● **WHAT YOU WILL DO**:
Retype, word for word, each line between the lines holding "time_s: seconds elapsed" and "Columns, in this", inclusive, and leave the rest of the data alone.

[Extracted data entries]
=-=-=-=-=

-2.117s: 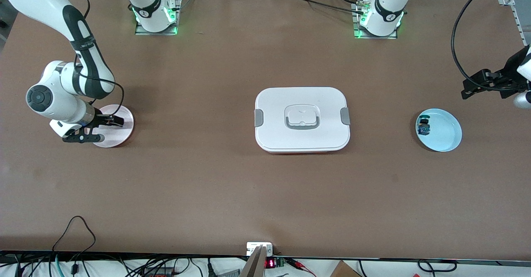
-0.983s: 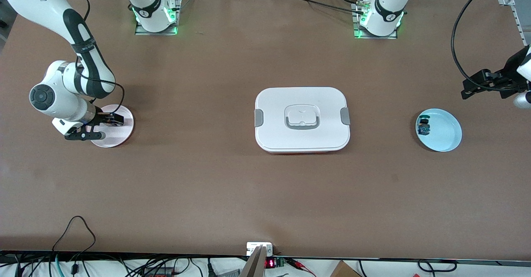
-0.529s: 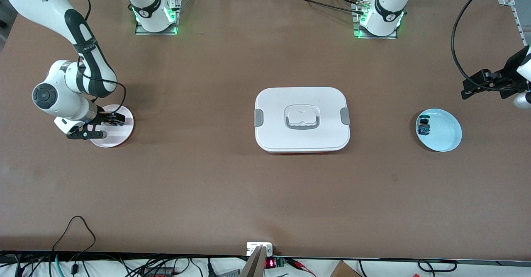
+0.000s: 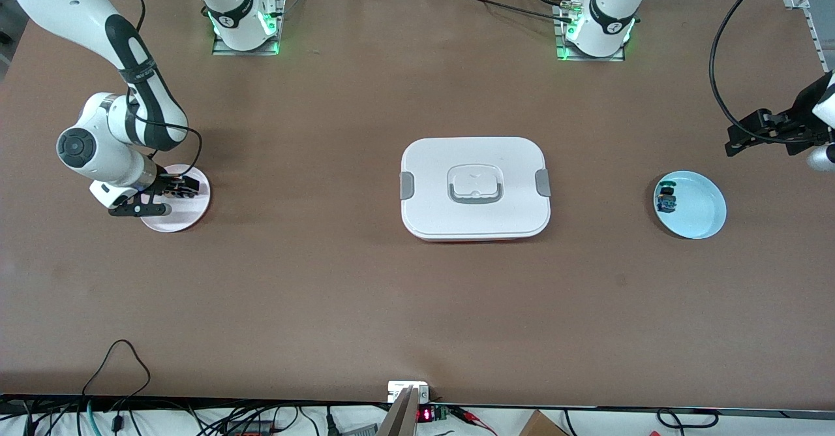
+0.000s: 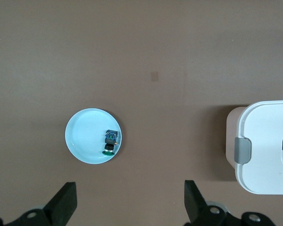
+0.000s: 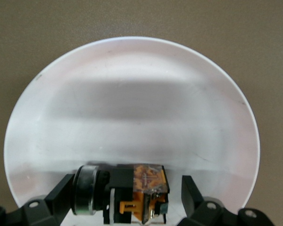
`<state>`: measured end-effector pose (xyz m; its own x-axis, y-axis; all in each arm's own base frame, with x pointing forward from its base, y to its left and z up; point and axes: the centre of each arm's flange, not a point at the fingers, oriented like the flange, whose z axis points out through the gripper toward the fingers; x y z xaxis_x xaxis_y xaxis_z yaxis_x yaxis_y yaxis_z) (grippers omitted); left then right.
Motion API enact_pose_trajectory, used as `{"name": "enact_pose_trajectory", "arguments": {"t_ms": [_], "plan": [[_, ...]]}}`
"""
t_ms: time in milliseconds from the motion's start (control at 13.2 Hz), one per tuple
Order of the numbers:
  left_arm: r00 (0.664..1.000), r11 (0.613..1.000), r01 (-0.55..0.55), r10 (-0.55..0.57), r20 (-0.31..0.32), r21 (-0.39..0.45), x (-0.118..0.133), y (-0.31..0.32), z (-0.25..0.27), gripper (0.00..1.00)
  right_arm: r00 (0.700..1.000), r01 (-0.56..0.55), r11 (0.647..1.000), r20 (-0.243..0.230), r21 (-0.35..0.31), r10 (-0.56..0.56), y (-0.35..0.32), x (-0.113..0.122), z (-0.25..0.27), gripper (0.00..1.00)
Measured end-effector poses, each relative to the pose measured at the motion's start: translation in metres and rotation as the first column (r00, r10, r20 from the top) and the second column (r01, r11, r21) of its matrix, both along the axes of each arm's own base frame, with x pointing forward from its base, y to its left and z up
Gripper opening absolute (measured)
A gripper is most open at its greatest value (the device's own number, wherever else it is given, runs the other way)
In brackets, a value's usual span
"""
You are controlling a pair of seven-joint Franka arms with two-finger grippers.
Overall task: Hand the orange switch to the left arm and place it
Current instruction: 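Lift the orange switch with the right gripper toward the white box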
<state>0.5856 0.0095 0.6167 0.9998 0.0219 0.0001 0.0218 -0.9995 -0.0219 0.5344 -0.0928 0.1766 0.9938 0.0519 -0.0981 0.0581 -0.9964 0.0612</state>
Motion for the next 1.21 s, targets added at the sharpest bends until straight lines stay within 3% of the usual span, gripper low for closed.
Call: {"name": "enact_pose_trajectory", "arguments": {"t_ms": [151,605,907,1210], "plan": [[1.000,1.000,0.000,0.000,0.000,0.000,0.000,0.000,0.000,1.00,1.000,0.000,1.000,0.000,0.000,0.000,0.000,0.000,0.000,0.72],[1.000,1.000,0.000,0.000,0.000,0.000,0.000,0.000,0.000,1.00,1.000,-0.017,1.000,-0.016,0.005,0.017,0.008,0.004,0.006,0.72],[1.000,1.000,0.000,0.000,0.000,0.000,0.000,0.000,0.000,1.00,0.986,-0.044,0.999,-0.161,0.026,0.047,0.033,0.032,0.075,0.72],[1.000,1.000,0.005,-0.005,0.001,0.000,0.000,-0.003,0.000,1.00,0.971,-0.058,0.997,-0.231,0.058,0.070,0.057,0.058,0.153,0.72]]}}
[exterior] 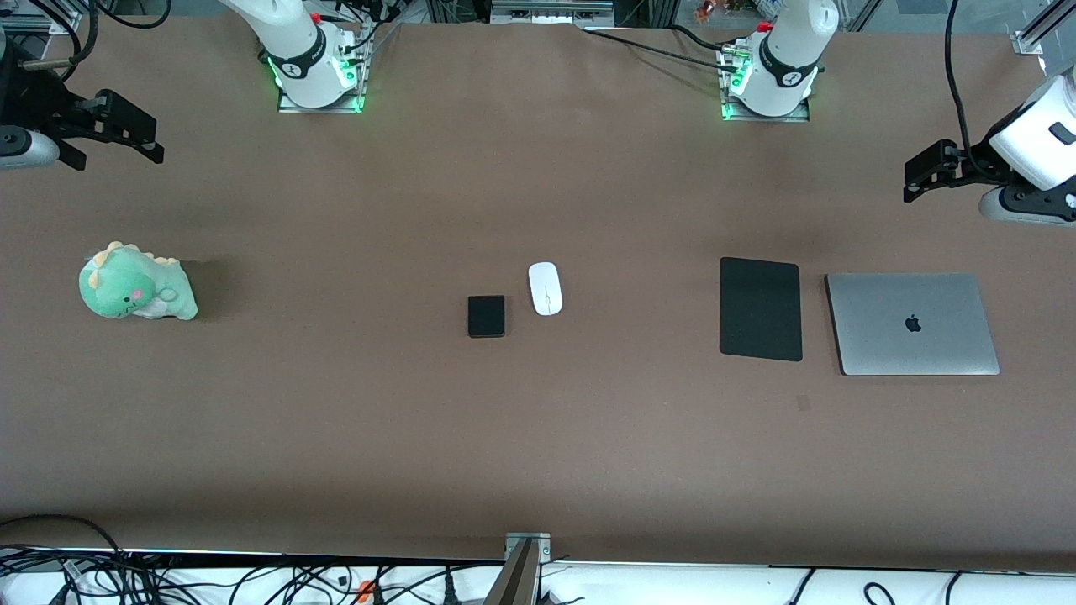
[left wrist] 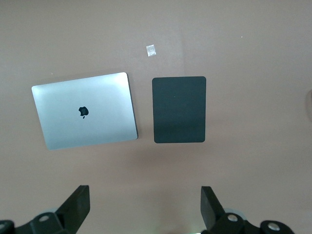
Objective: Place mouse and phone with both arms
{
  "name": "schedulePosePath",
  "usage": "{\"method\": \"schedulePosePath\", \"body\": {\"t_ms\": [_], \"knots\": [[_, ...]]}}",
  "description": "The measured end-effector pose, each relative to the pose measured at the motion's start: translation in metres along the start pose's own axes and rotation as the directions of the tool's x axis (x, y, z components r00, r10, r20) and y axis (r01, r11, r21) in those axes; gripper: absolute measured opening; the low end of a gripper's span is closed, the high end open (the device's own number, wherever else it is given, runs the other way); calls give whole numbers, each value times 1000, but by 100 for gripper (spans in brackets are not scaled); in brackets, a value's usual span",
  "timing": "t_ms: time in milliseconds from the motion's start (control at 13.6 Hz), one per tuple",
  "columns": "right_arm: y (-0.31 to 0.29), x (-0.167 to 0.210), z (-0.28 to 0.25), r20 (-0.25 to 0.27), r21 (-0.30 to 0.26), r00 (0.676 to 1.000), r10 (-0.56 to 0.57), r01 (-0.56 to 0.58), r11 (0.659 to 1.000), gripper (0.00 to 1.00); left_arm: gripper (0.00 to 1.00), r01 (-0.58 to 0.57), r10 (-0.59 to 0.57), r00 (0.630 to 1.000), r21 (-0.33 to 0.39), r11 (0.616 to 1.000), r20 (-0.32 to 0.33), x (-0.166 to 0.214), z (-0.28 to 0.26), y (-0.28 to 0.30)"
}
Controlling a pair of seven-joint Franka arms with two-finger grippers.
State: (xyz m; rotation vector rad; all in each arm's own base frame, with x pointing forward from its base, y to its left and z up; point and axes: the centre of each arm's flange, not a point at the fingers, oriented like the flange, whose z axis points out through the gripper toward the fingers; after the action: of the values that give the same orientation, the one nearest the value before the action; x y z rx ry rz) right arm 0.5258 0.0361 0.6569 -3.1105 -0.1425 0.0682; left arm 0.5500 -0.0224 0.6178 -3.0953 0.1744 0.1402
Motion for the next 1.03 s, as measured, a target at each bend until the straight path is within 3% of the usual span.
{"method": "schedulePosePath", "body": {"t_ms": [733, 1027], "knots": [[0, 2, 2, 1, -1, 1000, 0, 0, 1000, 100, 100, 0, 0, 999, -2, 1000, 35, -4, 3, 0], [0, 2, 2, 1, -1, 1000, 0, 0, 1000, 100, 100, -10, 13, 985, -20, 1000, 169, -10, 23, 6]]}}
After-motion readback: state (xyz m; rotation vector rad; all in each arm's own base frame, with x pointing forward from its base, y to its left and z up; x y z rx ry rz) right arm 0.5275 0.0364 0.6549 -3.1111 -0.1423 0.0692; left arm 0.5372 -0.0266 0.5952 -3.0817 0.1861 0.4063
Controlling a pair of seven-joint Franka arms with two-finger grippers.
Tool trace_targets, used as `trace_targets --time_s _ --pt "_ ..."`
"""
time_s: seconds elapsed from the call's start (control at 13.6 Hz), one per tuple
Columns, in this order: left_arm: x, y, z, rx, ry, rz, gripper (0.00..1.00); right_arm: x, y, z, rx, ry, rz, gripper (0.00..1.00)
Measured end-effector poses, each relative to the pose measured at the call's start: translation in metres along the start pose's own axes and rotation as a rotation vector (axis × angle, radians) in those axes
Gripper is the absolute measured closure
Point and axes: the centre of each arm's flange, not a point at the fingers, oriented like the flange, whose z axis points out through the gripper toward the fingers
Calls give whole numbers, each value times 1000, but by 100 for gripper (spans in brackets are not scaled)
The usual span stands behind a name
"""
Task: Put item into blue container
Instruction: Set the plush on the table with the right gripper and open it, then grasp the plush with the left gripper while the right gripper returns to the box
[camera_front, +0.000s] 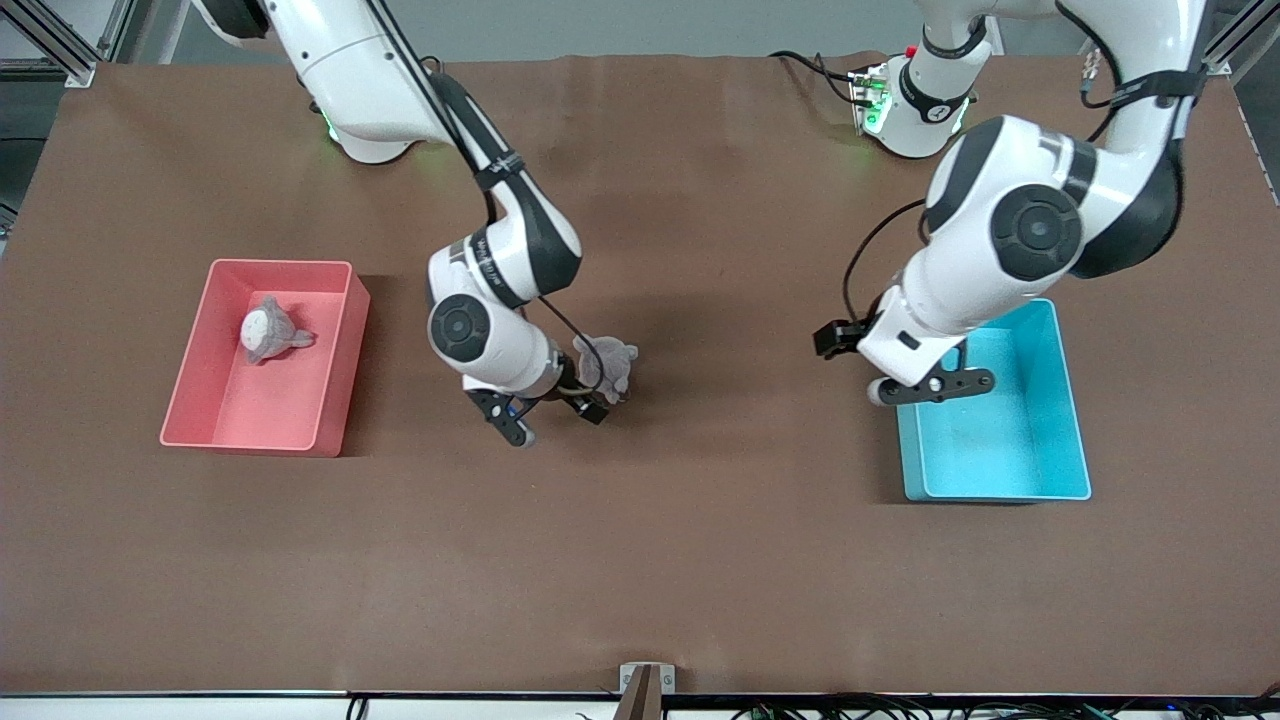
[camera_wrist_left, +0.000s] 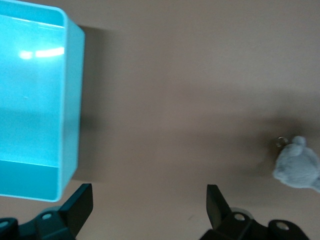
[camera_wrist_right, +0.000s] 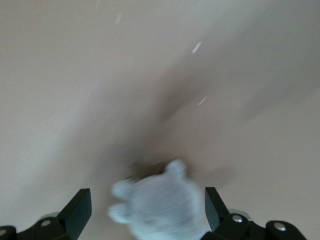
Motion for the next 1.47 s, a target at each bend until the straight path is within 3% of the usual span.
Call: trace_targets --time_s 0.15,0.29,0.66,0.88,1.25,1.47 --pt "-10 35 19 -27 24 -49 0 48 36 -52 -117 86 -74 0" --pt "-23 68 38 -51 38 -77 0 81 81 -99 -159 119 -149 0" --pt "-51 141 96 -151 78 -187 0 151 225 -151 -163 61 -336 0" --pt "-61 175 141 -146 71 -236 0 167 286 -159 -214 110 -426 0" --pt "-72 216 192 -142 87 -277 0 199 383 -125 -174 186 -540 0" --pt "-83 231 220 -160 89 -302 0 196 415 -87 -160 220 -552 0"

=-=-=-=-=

● **EXERCISE RESULT**:
time_s: seconds elapsed from the call's start (control at 13.6 Hz), one per tuple
Columns, in this order: left_arm: x, y, z, rx, ry, rz, gripper (0.00..1.00); right_arm: x, y, z, rx, ry, rz, gripper (0.00..1.00)

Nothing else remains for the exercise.